EXERCISE: Could you print the listing again exactly, omitting the pictures?

......

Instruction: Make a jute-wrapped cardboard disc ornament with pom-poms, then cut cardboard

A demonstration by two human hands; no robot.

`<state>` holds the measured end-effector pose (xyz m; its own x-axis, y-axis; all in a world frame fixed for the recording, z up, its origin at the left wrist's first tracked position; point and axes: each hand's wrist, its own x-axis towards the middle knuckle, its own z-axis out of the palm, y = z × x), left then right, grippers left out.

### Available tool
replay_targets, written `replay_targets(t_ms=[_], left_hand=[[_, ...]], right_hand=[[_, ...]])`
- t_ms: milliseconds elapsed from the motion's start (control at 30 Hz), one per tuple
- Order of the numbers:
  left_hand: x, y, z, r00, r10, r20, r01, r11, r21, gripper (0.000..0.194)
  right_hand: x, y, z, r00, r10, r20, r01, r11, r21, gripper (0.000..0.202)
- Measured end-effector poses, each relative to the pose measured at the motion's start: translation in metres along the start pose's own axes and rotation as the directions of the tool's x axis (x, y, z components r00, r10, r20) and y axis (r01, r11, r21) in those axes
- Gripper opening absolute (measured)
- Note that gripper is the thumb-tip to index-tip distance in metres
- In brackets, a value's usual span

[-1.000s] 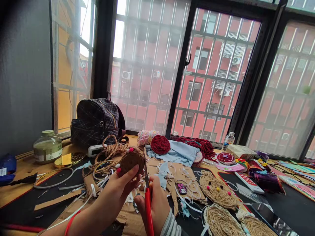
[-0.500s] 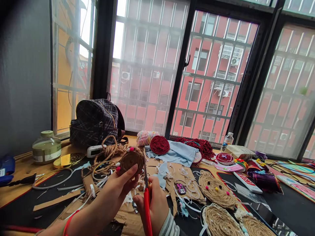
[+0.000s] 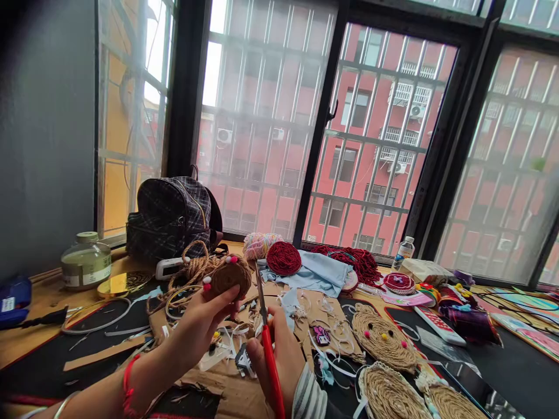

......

RESPONSE FOR THIS EXERCISE:
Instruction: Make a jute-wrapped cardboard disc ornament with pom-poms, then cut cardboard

A demonstration by two human hands; no robot.

`<state>` holds the measured end-effector pose (xyz m; its own x-axis, y-axis; all in a world frame fixed for the recording, z up, its origin at the left wrist's first tracked position; point and axes: each hand's wrist, its own x-axis towards the middle knuckle, its own z-axis out of the palm, y = z × x), left then right, grippers left out.

### Available tool
replay_targets, written `replay_targets(t_ms=[_], left_hand=[[_, ...]], right_hand=[[_, ...]])`
- t_ms: milliseconds elapsed from the motion's start (control at 30 Hz), one per tuple
- Order of the numbers:
  left_hand: x, y, z, r00, r10, r20, r01, r11, r21, gripper (0.000..0.194)
  right_hand: x, y, z, r00, r10, r20, r01, r11, r21, gripper (0.000..0.202)
- Measured end-effector poses, each relative to the pose measured at the motion's start: translation in metres along the start pose's own axes and rotation as the directions of the tool's x axis (x, y, z components r00, r10, r20) and y axis (r01, r11, r21) in those axes
- Gripper opening absolute (measured)
- Note that gripper is the thumb-tip to index-tip distance in metres
- In brackets, a value's usual span

[-1.000s] 
[-0.500s] 
[+0.000s] 

Work on this exercise is complete.